Task brief: Your answer must be the exact lines below, starting with the line with "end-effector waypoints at" and going on through the line with "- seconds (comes", both included, with no pictures.

Data records:
|---|

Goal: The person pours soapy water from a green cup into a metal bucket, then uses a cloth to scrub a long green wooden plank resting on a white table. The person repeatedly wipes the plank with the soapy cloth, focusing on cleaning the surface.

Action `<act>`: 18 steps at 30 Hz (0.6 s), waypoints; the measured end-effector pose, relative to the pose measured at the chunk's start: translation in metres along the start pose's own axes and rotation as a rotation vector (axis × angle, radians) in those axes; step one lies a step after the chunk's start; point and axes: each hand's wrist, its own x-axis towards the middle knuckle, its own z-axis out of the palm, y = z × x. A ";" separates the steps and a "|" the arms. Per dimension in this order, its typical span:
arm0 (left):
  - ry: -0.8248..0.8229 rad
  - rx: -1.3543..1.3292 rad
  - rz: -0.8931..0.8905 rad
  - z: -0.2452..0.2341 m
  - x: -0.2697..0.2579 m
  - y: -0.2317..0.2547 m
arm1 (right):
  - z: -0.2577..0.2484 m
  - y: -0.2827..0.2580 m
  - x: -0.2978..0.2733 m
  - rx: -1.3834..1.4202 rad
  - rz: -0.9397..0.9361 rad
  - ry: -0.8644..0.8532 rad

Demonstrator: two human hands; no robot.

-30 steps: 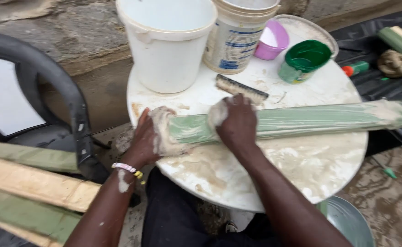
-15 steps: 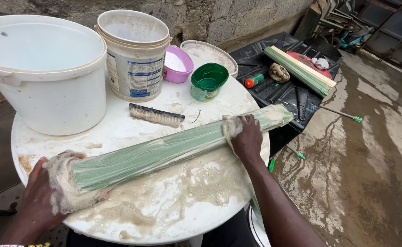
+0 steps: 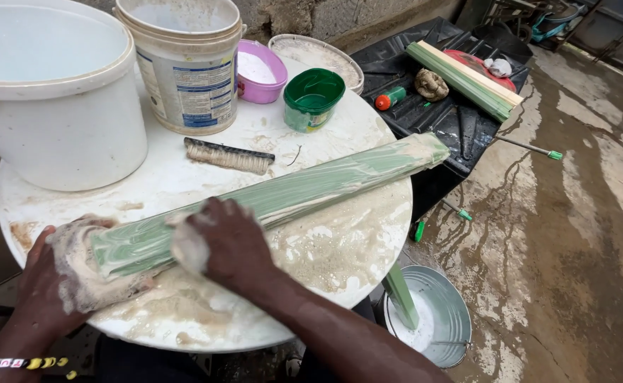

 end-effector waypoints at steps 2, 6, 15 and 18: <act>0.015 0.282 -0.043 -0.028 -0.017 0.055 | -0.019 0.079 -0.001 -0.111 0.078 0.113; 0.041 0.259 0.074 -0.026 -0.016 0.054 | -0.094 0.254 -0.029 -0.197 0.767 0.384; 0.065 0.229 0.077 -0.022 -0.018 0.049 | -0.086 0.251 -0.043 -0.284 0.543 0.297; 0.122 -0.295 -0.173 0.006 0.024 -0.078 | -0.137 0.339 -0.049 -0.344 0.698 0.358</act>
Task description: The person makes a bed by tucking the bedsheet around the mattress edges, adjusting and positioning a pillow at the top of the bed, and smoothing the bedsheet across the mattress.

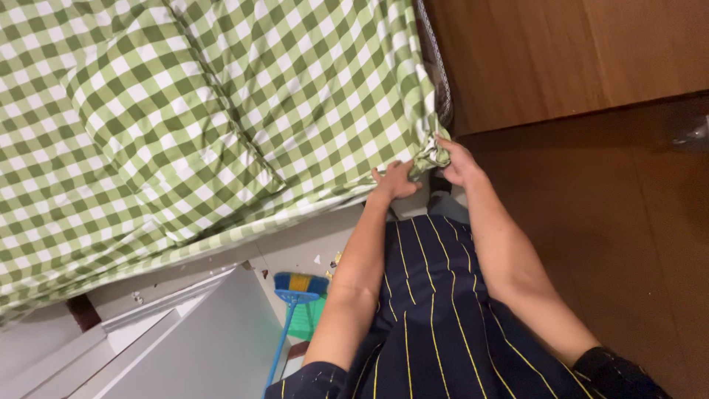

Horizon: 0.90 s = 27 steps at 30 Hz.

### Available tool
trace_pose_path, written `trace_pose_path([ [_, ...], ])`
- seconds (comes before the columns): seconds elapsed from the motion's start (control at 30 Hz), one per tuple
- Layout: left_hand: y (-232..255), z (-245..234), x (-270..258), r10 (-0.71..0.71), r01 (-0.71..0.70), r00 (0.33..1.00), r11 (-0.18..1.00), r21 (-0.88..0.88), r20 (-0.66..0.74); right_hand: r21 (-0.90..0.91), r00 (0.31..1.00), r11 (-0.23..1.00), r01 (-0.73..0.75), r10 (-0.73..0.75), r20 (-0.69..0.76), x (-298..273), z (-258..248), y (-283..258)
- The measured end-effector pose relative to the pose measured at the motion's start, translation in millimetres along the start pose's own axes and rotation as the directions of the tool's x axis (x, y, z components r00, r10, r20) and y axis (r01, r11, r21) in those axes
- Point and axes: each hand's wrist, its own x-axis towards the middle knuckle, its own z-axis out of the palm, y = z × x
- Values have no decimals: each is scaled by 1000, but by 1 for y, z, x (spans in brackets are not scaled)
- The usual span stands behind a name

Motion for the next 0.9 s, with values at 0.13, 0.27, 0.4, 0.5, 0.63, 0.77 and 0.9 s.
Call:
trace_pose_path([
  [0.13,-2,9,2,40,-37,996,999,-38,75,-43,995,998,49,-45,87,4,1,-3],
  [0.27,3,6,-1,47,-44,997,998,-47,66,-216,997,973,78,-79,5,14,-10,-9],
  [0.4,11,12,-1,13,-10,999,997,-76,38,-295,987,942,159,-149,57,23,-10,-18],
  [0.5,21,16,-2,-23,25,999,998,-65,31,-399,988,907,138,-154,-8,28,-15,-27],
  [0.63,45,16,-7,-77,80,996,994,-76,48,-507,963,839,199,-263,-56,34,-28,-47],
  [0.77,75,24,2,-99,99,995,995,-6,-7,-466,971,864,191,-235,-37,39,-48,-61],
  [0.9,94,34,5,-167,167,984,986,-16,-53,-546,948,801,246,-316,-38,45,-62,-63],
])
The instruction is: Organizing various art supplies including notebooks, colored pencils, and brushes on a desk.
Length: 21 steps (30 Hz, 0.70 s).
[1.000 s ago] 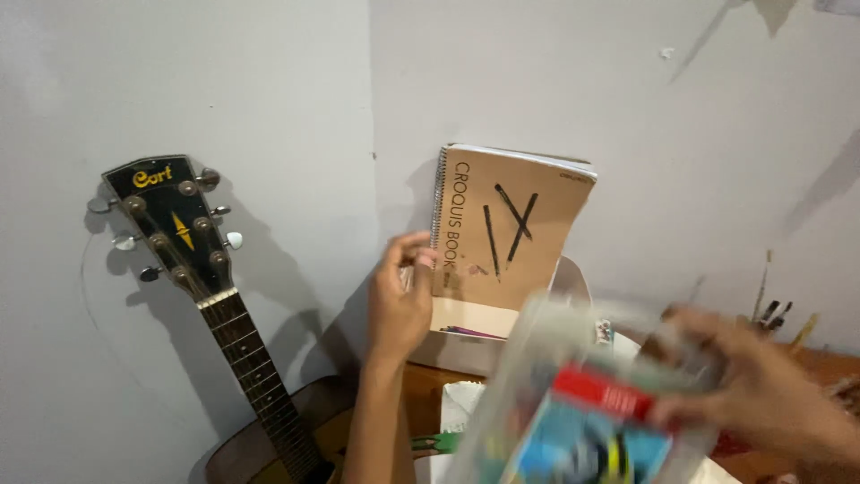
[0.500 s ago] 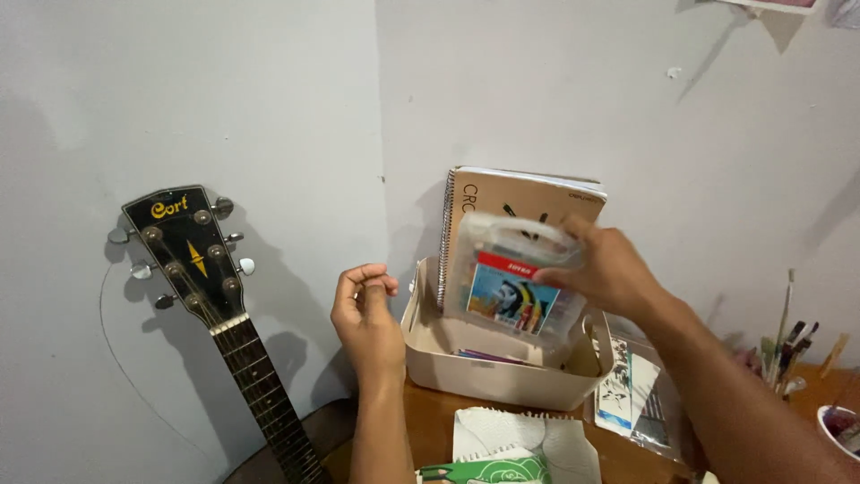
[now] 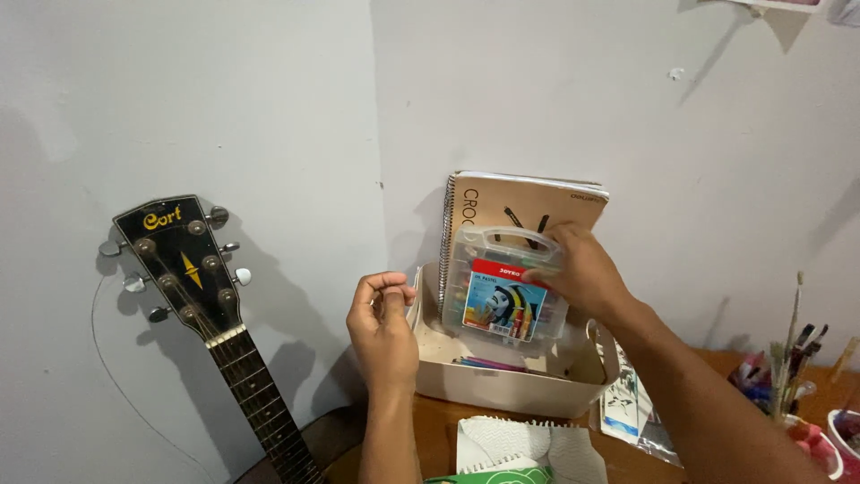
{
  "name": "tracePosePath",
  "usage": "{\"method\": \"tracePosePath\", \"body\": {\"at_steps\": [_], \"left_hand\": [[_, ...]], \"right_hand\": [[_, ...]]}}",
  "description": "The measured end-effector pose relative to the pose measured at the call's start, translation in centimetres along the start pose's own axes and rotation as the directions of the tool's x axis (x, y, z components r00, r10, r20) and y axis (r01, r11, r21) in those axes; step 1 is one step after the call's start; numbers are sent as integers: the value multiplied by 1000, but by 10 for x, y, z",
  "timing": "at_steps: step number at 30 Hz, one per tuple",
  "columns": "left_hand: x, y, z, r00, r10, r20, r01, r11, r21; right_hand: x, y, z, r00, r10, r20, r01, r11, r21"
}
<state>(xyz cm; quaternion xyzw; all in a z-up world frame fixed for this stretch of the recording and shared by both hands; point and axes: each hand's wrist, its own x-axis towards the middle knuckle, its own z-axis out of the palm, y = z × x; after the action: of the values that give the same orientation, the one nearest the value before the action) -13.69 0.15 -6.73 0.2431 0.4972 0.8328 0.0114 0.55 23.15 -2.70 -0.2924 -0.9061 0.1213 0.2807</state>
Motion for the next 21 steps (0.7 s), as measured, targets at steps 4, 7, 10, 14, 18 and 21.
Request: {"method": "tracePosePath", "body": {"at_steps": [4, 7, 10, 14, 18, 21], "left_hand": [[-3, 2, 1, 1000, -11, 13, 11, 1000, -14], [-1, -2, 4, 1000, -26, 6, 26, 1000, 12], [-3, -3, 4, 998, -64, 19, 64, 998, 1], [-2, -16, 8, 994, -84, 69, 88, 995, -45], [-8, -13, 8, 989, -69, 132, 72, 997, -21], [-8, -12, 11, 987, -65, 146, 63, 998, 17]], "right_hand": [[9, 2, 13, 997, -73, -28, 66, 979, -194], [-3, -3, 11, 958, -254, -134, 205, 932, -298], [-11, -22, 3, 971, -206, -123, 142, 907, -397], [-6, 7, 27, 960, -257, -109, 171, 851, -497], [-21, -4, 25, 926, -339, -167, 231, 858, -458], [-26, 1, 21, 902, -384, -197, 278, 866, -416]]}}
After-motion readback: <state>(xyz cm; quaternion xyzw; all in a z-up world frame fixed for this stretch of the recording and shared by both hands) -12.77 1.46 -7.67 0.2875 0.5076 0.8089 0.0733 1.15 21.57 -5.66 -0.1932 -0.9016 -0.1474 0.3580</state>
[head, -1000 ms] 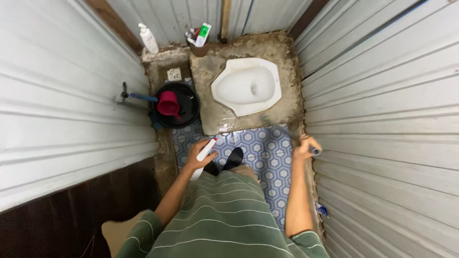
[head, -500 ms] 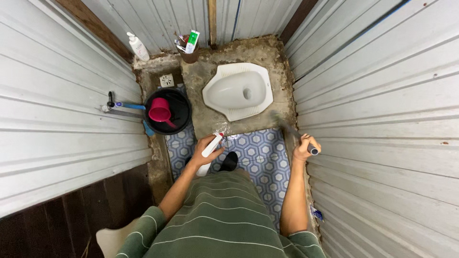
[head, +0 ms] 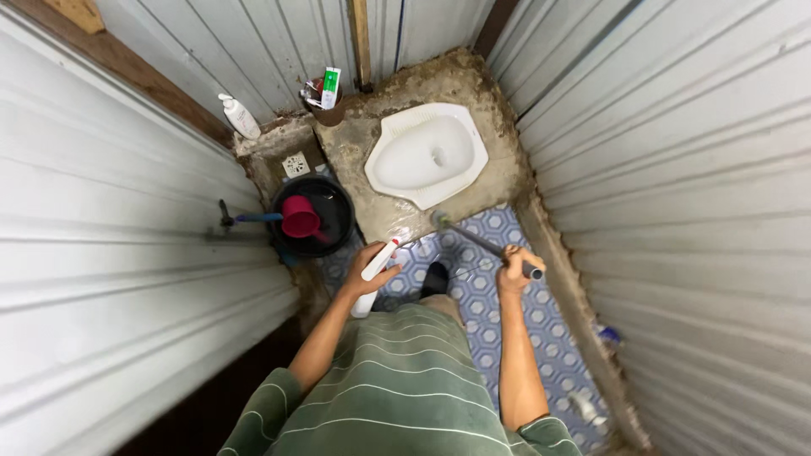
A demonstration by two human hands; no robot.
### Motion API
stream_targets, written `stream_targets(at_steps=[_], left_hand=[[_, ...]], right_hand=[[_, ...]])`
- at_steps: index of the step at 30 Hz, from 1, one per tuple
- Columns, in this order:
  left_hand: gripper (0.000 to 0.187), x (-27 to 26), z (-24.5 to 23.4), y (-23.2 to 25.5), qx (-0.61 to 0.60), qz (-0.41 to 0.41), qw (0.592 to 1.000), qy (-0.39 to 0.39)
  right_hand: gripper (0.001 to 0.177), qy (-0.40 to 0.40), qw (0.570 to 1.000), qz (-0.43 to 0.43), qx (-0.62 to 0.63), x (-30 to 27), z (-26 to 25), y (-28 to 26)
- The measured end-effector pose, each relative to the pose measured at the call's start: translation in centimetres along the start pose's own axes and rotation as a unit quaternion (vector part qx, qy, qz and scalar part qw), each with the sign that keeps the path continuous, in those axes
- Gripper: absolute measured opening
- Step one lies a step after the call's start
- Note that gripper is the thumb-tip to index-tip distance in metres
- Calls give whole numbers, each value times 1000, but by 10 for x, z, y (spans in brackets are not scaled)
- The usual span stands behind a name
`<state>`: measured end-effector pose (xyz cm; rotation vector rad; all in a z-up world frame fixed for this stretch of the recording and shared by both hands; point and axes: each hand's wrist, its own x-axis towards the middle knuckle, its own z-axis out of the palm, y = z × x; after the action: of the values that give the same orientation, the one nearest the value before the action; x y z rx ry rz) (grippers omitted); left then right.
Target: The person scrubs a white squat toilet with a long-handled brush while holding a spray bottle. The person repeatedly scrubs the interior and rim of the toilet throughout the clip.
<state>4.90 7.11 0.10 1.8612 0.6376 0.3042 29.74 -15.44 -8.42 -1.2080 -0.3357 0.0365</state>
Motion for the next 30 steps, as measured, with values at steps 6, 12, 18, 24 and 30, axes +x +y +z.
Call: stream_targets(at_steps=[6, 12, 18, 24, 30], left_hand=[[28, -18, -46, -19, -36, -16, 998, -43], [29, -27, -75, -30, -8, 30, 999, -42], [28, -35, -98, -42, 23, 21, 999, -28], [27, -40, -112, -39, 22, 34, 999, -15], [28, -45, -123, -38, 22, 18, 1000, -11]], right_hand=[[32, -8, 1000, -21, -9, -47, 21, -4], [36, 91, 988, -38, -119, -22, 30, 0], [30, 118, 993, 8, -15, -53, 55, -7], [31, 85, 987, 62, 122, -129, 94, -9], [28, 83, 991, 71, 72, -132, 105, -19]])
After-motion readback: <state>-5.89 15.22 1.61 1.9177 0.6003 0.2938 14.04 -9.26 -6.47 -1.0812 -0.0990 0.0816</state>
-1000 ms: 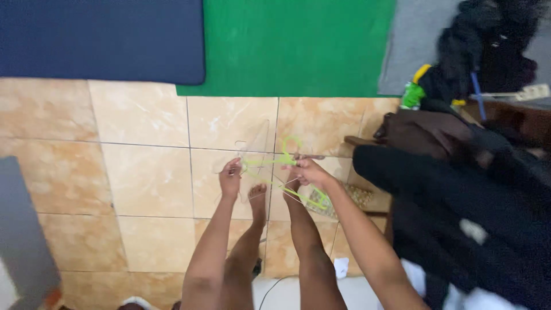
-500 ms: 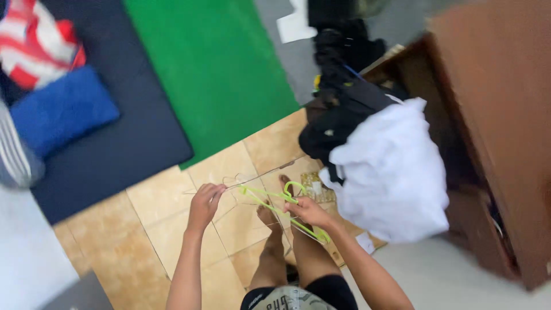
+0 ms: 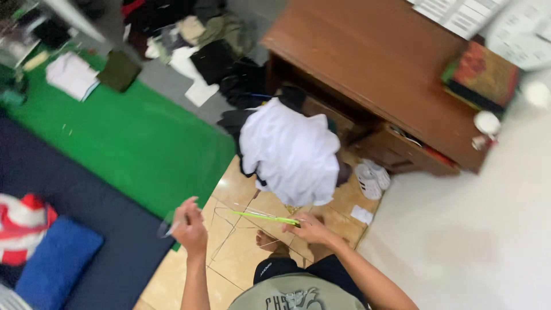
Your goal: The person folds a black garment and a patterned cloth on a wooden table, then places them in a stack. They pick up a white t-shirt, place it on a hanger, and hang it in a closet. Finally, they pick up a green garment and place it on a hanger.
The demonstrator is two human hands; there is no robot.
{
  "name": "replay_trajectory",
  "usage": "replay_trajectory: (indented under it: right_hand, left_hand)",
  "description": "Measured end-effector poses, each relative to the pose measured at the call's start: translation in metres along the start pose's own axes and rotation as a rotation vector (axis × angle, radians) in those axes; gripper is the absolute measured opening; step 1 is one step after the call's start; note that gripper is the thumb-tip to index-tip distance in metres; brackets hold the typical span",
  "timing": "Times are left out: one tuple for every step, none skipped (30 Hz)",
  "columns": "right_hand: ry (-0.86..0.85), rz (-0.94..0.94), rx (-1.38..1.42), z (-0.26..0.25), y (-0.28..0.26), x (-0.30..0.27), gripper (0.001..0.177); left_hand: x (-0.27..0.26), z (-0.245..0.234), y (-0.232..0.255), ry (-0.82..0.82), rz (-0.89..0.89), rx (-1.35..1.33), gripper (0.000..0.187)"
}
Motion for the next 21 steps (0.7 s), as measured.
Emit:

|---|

Task solution:
 end-effector waypoints at steps 2, 6, 15 and 18: <act>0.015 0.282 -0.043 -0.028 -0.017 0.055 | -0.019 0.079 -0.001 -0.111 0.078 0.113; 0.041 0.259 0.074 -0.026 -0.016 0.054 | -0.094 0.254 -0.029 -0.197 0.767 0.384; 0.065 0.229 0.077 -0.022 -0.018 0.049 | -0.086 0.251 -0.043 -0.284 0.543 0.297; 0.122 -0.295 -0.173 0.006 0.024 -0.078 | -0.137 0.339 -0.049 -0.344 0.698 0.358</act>
Task description: The person makes a bed by tucking the bedsheet around the mattress edges, adjusting and positioning a pillow at the top of the bed, and smoothing the bedsheet across the mattress.


Horizon: 0.90 s = 27 steps at 30 Hz.

### Available tool
trace_pose_path, written `trace_pose_path([ [_, ...], ])`
- seconds (comes before the columns): seconds elapsed from the motion's start (control at 30 Hz), one per tuple

No more work remains in this exercise.